Which referencing system is best? (or why footnotes are worse than numbers)

24 June 2017

If you do any academic writing you have to cite your sources using a referencing system. Sadly you probably have to use whatever system is the norm in your field, but if you have a choice which is the best to use?

The short answer - the ACM or Vancouver system.

To see why, read my ranking of the three common systems below.

The horrible: footnotes (Chicago)

In this system every citation is a footnote at the bottom of the page consisting of the source's entire details, in a slightly different format to the source's details in the bibliography. Differences include ridiculous things like swapping the order of first name and surname of authors.

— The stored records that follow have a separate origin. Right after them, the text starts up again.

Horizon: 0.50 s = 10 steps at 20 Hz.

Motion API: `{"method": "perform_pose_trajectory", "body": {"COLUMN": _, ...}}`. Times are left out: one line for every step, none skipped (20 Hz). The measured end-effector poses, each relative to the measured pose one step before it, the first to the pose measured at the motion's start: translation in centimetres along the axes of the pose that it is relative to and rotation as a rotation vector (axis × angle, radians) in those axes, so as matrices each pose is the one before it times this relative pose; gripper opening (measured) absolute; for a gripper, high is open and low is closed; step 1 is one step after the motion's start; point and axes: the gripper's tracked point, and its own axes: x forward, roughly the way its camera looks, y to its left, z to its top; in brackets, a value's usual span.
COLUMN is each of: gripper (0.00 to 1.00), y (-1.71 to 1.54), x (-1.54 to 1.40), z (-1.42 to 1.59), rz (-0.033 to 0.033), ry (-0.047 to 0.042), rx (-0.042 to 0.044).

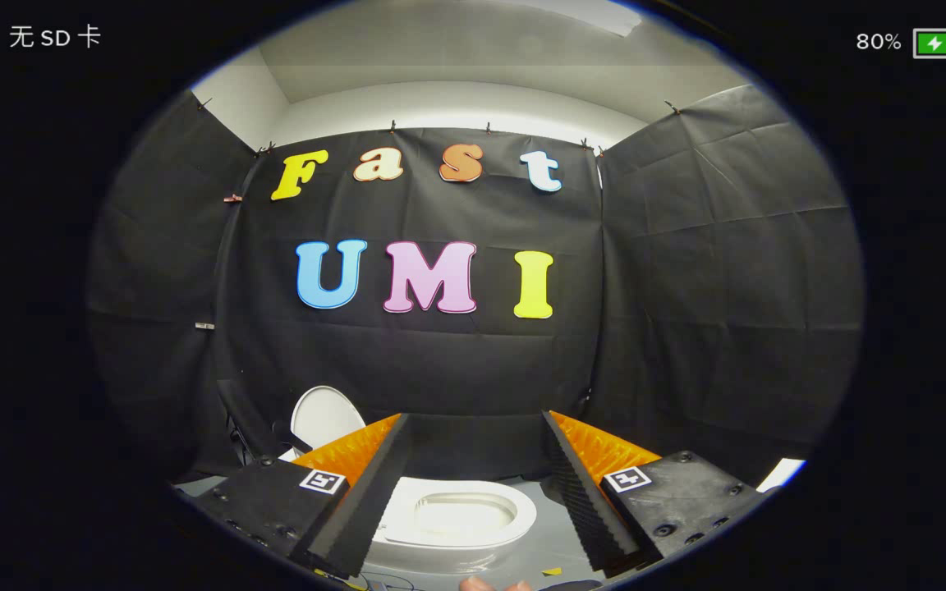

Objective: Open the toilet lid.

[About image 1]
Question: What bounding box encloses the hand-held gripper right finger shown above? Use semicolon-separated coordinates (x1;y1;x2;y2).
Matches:
542;410;769;573

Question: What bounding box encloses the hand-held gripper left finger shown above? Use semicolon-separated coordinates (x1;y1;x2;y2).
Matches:
190;413;410;578

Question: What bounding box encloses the black tripod stand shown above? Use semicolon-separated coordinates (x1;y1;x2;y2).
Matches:
218;379;277;469

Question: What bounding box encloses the black backdrop cloth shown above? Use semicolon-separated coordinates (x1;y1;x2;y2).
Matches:
87;82;864;493

It looks like this on the page: Chicago footnotes

It looks like this in the bibliography: Chigaco bibliography

It's horrible because:

The amount of extra work this system creates is disgusting. I'm stunned it is still in use in 21st century academics when it appears to be designed by a drunk chimpanzee.

The decent: author-date (APA / Harvard)

Here you refer to a source by surname and year in your text. It makes the text itself more cluttered than using footnotes but overall the page looks much less cluttered. It also means you can copy and paste the same citation anywhere in the text in any order, and thus you can use a citation software tool with ease.

It looks like this:

APA style

The sublime: author-number (ACM / Vancouver)

The number system is best. No wonder it's used by programmers and doctors. In this system you simply put a number in your text that matches the source in your bibliography. Fast, neat, easy to use.

Use this beautiful system if you ever have a choice.

The ACM system numbers references by the author's surname and the Vancouver system by where the order in which they appear in the text. No material difference there.